Christ delighted in flowers.
–Bernard of Clairvaux, “On Loving God”
And God, eternal love from age to age,
said, “I will love what cannot last,
what is not of my being
but longs for it. Their longing I assuage,
as to myself I bring
the ones who fall to storm wind’s blast
and time,” and made the lily and the sage.
They could not help but blossom in his love
and fade as quickly as they bloomed
to vanish from the earth,
yet when their maker left his seat above
he chose the lily’s birth:
to bud, unfold, and then be doomed
with all the flowers he’d had the making of.
For by their nature they could not remain—
these somethings made from nothing fall,
returning to the dust
and leaving nothing, not even a stain,
an ash, a fleck of rust—
yet when they live, he lives in all,
and when they die he knows their dying pain.

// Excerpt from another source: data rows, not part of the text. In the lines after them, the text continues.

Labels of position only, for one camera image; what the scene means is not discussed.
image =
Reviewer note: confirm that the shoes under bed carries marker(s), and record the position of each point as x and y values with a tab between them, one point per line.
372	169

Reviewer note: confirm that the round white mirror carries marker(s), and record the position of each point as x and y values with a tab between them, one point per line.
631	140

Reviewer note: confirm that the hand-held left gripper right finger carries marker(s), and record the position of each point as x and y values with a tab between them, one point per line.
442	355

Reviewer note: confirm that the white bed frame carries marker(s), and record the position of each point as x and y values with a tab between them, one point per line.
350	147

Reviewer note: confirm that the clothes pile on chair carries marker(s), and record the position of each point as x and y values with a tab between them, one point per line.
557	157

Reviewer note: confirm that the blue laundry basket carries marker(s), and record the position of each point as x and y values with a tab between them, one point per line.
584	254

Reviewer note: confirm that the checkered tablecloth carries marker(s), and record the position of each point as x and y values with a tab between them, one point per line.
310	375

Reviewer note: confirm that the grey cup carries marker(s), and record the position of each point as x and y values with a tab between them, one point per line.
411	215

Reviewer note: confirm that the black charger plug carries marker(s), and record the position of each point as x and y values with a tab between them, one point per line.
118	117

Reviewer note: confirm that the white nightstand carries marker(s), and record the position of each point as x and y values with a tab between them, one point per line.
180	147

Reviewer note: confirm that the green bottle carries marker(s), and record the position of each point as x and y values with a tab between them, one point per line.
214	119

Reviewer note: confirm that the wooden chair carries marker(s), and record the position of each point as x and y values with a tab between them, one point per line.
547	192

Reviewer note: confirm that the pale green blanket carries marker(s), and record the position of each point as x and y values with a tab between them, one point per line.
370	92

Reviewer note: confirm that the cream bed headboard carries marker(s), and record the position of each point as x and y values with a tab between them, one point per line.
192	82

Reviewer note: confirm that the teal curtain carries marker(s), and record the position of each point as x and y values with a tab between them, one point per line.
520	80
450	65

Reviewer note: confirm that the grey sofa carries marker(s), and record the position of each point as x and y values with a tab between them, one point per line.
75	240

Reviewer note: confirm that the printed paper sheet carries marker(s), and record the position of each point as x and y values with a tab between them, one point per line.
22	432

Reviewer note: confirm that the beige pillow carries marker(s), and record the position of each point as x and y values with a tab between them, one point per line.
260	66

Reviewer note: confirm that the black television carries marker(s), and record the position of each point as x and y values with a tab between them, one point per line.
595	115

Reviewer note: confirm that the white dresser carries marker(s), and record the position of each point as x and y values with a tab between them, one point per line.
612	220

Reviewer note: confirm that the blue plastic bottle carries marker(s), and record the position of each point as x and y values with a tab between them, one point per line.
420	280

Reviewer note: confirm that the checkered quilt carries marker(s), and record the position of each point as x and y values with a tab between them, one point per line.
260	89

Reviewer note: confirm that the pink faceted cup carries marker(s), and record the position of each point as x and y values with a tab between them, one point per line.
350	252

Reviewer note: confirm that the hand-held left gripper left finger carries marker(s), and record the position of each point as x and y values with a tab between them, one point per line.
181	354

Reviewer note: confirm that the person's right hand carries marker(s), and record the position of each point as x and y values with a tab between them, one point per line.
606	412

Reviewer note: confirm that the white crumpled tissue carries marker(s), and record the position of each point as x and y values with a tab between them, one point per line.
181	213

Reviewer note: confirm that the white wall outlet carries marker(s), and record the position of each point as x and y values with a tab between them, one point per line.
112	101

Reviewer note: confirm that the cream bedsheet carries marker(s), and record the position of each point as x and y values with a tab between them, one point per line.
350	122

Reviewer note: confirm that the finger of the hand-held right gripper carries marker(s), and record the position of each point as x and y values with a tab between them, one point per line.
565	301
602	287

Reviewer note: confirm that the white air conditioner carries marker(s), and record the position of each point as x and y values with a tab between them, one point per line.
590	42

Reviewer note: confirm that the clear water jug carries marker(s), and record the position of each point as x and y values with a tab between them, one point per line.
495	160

But he who made the seasons made the spring;
who made the stars made all the hours
and each new-mercied day,
and though we drop like petals withering
he knows our swift decay.
Christ so delighted in the flowers
he fades with us, although he is our king.
And so with him we fall and we return.
We languish with a passing breath,
as wind in autumn sighs,
yet he is curled within, a sleeping fern
and spring that never dies,
that we may blossom after death
delighting in him, too, for whom we yearn.